- **WORK INSTRUCTIONS**
Among the records below, find the line that has "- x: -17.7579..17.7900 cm"; from there, give the lines again exactly, and stop after the line that has "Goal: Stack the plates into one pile".

*** Opening DATASET CONTENT ***

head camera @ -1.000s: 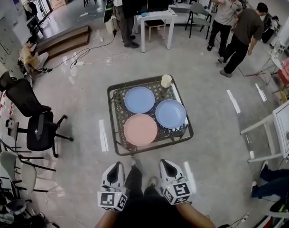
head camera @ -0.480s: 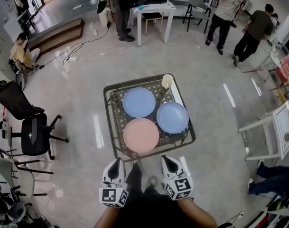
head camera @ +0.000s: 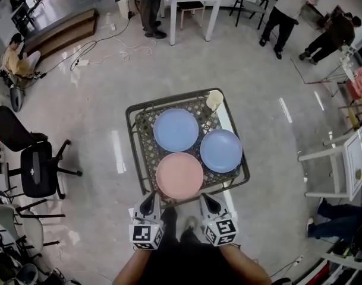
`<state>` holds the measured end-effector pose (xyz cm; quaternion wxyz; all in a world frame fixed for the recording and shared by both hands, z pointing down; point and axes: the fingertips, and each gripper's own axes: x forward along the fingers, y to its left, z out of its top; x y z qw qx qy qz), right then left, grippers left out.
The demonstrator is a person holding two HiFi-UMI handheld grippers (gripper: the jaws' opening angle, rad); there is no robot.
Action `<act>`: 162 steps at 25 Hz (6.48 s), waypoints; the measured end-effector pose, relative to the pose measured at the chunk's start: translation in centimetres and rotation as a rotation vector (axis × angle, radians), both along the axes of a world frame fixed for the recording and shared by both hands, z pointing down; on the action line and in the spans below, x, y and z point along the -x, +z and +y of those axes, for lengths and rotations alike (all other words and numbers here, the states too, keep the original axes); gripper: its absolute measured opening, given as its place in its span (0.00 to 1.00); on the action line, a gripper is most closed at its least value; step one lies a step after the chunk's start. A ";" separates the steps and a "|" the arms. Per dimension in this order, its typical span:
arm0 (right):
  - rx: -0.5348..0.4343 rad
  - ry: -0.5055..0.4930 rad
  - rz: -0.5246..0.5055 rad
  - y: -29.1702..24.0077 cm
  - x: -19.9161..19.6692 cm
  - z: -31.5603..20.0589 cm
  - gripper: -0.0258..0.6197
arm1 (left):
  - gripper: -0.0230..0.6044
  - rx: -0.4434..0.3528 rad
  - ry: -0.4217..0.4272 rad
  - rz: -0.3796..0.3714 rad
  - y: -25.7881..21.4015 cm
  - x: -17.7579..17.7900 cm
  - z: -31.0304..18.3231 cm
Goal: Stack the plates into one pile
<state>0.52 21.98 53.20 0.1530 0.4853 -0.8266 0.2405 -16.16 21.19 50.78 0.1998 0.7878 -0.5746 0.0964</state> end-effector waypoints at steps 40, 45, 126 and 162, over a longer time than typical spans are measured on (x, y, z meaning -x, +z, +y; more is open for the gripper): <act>0.542 0.210 0.224 26.9 -4.6 -5.3 0.15 | 0.28 0.631 0.067 0.003 28.8 2.2 -3.8; 0.576 0.223 0.230 27.9 -4.6 -5.1 0.15 | 0.28 0.673 0.067 0.008 29.9 2.3 -3.5; 0.510 0.035 0.164 19.8 -2.6 -29.0 0.10 | 0.13 0.592 -0.133 0.040 23.0 3.8 -24.3; 0.586 0.001 0.235 27.1 -1.6 -32.9 0.12 | 0.12 0.710 -0.229 0.049 29.7 4.4 -27.4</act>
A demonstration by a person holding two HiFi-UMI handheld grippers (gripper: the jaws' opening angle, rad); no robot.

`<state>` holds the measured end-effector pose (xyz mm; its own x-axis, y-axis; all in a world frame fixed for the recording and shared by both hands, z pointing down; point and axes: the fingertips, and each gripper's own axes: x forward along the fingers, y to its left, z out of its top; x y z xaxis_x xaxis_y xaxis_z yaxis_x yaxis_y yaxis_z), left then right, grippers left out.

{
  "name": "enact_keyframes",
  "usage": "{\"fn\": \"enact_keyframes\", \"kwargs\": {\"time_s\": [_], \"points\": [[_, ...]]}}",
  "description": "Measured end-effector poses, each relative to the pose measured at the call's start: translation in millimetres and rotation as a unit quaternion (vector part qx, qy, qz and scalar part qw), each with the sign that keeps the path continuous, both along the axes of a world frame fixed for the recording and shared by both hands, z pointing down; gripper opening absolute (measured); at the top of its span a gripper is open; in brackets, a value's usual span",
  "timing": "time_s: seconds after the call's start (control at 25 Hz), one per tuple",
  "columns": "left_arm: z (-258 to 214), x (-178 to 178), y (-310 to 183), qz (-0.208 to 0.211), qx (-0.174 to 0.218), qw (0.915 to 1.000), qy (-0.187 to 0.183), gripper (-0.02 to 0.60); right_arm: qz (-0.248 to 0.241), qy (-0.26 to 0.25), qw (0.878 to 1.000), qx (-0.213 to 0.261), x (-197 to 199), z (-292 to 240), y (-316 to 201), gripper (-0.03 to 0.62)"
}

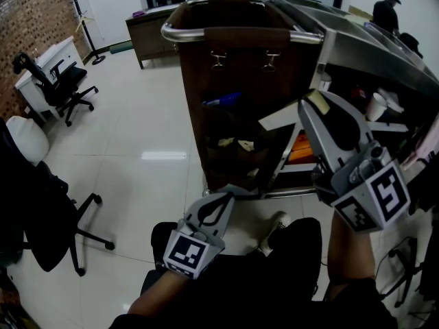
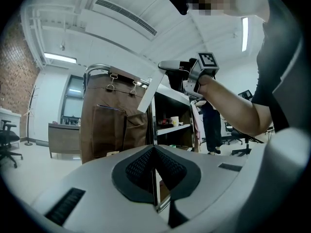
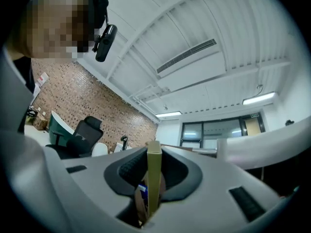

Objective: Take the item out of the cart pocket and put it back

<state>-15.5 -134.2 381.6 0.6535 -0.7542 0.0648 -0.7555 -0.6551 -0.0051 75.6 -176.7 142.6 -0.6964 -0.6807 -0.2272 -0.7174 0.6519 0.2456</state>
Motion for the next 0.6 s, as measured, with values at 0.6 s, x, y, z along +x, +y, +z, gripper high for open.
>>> {"fn": "enact_keyframes", "kwargs": {"time_s": [0.6], "points": [[3,0,1,0.001,-0.004,1.0000,0.005,0.000,0.030,0.035,0.999,-0.024,-24,1,-82,0.086]]}}
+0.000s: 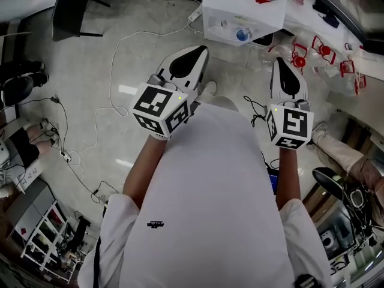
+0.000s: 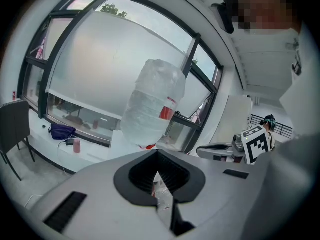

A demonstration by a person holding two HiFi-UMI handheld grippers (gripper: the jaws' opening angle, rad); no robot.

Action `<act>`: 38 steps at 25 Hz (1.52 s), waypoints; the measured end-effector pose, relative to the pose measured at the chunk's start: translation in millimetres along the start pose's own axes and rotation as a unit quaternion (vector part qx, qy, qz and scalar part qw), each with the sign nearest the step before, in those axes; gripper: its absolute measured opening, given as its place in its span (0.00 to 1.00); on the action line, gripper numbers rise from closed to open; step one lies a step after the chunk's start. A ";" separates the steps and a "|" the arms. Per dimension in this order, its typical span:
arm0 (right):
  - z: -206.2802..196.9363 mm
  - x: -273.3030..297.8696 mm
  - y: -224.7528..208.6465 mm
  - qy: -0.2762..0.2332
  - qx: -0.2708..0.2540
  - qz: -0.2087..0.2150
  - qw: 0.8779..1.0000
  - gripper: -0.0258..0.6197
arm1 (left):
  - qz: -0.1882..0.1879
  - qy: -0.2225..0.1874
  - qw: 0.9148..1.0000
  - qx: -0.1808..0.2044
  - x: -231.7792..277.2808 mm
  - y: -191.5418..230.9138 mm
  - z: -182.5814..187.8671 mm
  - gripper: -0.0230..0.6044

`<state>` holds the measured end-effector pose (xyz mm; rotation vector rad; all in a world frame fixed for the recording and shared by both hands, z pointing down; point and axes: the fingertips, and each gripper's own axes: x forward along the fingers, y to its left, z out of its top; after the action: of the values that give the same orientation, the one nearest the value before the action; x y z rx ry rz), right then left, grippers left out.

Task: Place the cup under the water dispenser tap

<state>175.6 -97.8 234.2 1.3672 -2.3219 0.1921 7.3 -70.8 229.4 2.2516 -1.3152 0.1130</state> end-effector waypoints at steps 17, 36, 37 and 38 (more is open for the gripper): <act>60.7 -59.0 0.4 -0.094 0.004 0.007 0.996 0.06 | -0.022 -0.045 0.999 0.017 -27.3 -8.6 48.4 0.04; 67.5 -73.8 9.8 -0.123 0.008 0.026 0.992 0.06 | -0.048 -0.038 0.997 0.040 -41.5 -33.5 45.4 0.05; 67.7 -72.6 11.5 -0.123 0.012 0.031 0.992 0.06 | -0.050 -0.037 0.997 0.041 -41.5 -34.0 45.3 0.05; 68.1 -71.8 13.1 -0.123 0.015 0.036 0.992 0.06 | -0.051 -0.037 0.997 0.041 -41.9 -34.6 44.9 0.05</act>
<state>174.0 -56.5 143.3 1.3920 -2.5820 0.0851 5.8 -45.8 163.5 2.4086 -1.2500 0.0492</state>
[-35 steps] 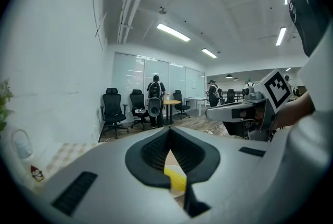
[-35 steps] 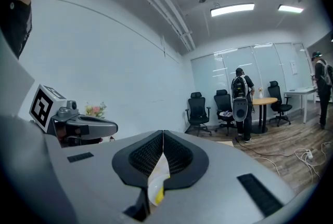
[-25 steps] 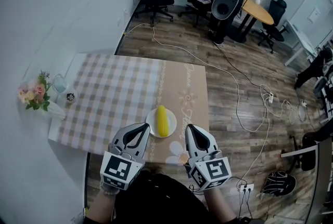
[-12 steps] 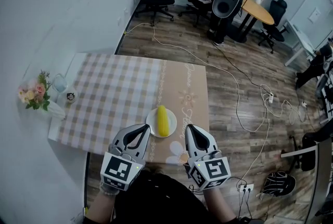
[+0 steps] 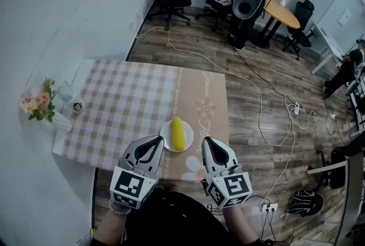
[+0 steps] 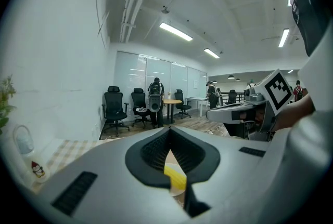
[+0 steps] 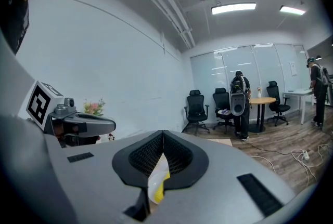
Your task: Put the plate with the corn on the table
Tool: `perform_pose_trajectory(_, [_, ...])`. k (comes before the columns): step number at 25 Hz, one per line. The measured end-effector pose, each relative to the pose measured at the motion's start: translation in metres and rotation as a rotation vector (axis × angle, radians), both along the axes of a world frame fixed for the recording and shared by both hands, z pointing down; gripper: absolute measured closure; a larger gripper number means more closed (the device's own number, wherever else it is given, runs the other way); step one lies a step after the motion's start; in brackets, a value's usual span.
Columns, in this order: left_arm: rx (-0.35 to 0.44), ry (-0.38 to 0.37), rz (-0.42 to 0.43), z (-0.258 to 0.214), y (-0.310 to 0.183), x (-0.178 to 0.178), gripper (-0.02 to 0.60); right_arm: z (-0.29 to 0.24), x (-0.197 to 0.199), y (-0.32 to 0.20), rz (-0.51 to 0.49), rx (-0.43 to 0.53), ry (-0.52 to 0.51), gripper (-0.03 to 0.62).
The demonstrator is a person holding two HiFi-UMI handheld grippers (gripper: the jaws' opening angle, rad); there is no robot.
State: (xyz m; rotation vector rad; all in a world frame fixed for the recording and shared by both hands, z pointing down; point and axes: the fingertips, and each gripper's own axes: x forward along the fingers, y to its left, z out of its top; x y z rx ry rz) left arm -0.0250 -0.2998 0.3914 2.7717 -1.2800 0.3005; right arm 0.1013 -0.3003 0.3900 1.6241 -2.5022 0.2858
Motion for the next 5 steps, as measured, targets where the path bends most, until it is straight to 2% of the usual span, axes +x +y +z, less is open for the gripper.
perform_pose_trajectory(5, [-0.011, 0.011, -0.021, -0.0040, 0.0000, -0.0013, 0.569, -0.0024, -0.0003, 0.0020, -0.001, 0.003, -0.002, 0.554])
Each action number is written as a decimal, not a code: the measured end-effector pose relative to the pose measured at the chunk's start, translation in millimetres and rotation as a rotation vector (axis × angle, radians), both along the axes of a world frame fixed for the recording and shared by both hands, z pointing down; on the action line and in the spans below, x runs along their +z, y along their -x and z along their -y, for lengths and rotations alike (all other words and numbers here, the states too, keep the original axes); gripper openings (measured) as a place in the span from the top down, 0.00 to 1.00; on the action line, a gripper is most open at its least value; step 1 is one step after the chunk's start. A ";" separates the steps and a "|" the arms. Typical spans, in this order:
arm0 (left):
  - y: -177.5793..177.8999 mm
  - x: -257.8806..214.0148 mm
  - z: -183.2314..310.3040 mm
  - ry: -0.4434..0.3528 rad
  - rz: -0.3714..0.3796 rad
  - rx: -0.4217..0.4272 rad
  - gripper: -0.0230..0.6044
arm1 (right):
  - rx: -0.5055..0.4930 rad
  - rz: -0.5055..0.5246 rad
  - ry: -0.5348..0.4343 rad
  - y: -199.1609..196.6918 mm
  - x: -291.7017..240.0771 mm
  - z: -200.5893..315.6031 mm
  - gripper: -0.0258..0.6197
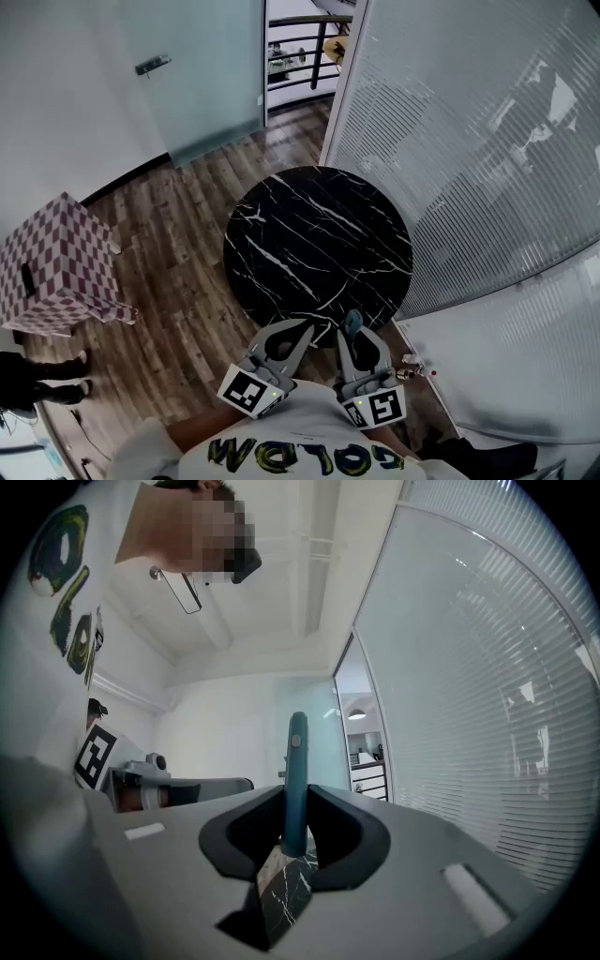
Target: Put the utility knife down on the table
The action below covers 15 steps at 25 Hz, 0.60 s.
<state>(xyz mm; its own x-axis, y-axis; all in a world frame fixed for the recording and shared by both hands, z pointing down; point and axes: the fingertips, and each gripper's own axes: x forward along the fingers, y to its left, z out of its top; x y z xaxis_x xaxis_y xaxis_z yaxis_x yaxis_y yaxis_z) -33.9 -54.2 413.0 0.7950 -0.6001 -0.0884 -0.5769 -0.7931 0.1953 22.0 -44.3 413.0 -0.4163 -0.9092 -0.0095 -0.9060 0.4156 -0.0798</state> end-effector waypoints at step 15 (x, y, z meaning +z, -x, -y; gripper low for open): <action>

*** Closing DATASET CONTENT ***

- **ANSWER FOR THIS EXERCISE**
  - x: -17.7579..17.7900 cm
  - z: -31.0304..18.3231 cm
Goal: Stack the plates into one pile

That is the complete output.